╭─ SOURCE MATERIAL

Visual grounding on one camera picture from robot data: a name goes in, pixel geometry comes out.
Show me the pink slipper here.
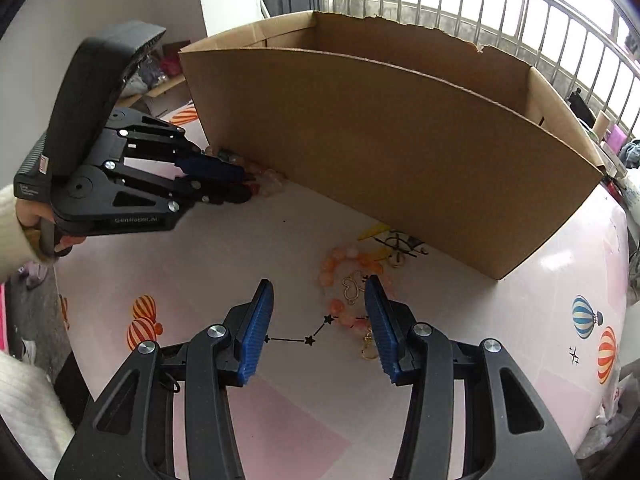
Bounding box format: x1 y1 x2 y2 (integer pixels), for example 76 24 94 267
17 262 51 291

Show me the gold hoop earring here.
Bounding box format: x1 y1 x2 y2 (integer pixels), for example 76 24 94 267
360 327 382 361

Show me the purple cup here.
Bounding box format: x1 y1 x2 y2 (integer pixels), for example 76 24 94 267
605 125 629 155

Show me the person's white sweater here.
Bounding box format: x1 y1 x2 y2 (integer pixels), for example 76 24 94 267
0 352 76 478

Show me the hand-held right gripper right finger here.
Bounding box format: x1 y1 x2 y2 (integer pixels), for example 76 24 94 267
364 275 583 480

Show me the multicolour bead bracelet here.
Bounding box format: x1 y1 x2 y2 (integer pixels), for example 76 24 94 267
202 145 286 196

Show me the black device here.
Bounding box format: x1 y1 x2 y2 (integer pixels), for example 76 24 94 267
567 89 599 129

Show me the person's left hand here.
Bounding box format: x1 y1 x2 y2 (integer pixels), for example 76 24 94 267
16 199 88 260

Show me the crumpled white plastic bag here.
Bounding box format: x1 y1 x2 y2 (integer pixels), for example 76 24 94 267
575 375 633 461

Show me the brown cardboard box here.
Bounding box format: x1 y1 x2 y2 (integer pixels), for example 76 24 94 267
178 10 606 281

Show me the pink printed tablecloth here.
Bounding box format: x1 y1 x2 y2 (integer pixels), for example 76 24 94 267
52 100 633 480

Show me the gold cloud outline charm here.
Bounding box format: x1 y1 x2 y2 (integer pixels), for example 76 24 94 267
341 271 372 306

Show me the pile of clothes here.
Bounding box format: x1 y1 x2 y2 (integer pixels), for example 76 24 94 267
619 137 640 171

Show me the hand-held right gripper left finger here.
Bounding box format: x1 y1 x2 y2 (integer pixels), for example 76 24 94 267
54 279 275 480

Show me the orange pink bead bracelet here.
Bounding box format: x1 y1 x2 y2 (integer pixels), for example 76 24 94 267
319 244 396 337

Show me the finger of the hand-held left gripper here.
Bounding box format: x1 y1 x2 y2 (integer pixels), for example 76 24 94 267
102 107 246 183
100 157 253 209

╰─

* _ACTIVITY_: Only lines containing the string "left" are needed. Pull each of them out of the records above.

* _SOLUTION TO THE EXERCISE_:
Show me the person's left hand here.
Show me the hand-held right gripper left finger here.
Show me the finger of the hand-held left gripper here.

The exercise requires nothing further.